MTF indicates that cannabis consumption by teenagers this year is about as common as last year, with 21 percent of high school seniors reporting past-month use. That rate is 79 percent higher than in 1992 but still 38 percent lower than in 1978, when a record 37 percent of 12th-graders said they had smoked pot in the previous month. Compared to the early 1990s, teenagers are more likely to be cannabis consumers but less likely to be drinkers or cigarette smokers, which in terms of health hazards is probably a good tradeoff.

Notably, marijuana use by teenagers generally has been flat or falling since 2012, when Colorado and Washington became the first two states to legalize cannabis for recreational use (by adults 21 or older). Alaska, Oregon, and the District of Columbia followed suit last year.
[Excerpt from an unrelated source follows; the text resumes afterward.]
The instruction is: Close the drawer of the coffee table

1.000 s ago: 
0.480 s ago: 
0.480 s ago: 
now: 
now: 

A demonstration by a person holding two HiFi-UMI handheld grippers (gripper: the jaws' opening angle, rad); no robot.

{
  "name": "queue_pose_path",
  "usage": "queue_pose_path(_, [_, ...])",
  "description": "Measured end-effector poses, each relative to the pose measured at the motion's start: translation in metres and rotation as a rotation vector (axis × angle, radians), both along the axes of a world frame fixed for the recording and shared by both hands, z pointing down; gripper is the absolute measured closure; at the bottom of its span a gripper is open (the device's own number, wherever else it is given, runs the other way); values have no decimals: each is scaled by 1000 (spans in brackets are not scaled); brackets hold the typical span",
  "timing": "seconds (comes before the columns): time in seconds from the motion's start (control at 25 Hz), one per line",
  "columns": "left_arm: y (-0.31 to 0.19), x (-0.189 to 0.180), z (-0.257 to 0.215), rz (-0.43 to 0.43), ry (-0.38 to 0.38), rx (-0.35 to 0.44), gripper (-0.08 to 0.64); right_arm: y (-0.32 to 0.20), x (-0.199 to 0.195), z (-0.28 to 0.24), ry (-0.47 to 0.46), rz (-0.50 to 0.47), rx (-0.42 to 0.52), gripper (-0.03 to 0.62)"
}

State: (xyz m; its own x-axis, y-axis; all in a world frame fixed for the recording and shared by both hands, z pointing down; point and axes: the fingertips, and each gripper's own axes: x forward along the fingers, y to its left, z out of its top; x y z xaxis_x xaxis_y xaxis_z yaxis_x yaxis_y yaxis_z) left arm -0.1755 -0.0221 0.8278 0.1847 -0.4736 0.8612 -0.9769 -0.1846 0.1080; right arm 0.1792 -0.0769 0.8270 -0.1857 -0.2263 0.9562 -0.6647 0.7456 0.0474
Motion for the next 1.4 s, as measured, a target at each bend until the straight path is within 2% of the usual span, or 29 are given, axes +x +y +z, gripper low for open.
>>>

"Youth marijuana use is stable, and even falling in some categories, all while a growing number of states enact legalization," says Betty Aldworth, executive director of Students for Sensible Drug Policy. "This new data solidifies early indications that the scare tactics peddled by prohibitionists are false. Criminalization isn't the way to encourage young people to make healthy choices; regulating a legal market and honest, reality-based education is. That fact is made even more clear by the continued reduction in youth tobacco and alcohol use. We didn't need to put anyone in handcuffs or jail cells to convince an historic number of students to avoid smoking and drinking. These reductions were achieved with honest, evidence-based public health strategies and not by criminalizing cigarettes or beer. Drug use is a health matter and should be treated that way."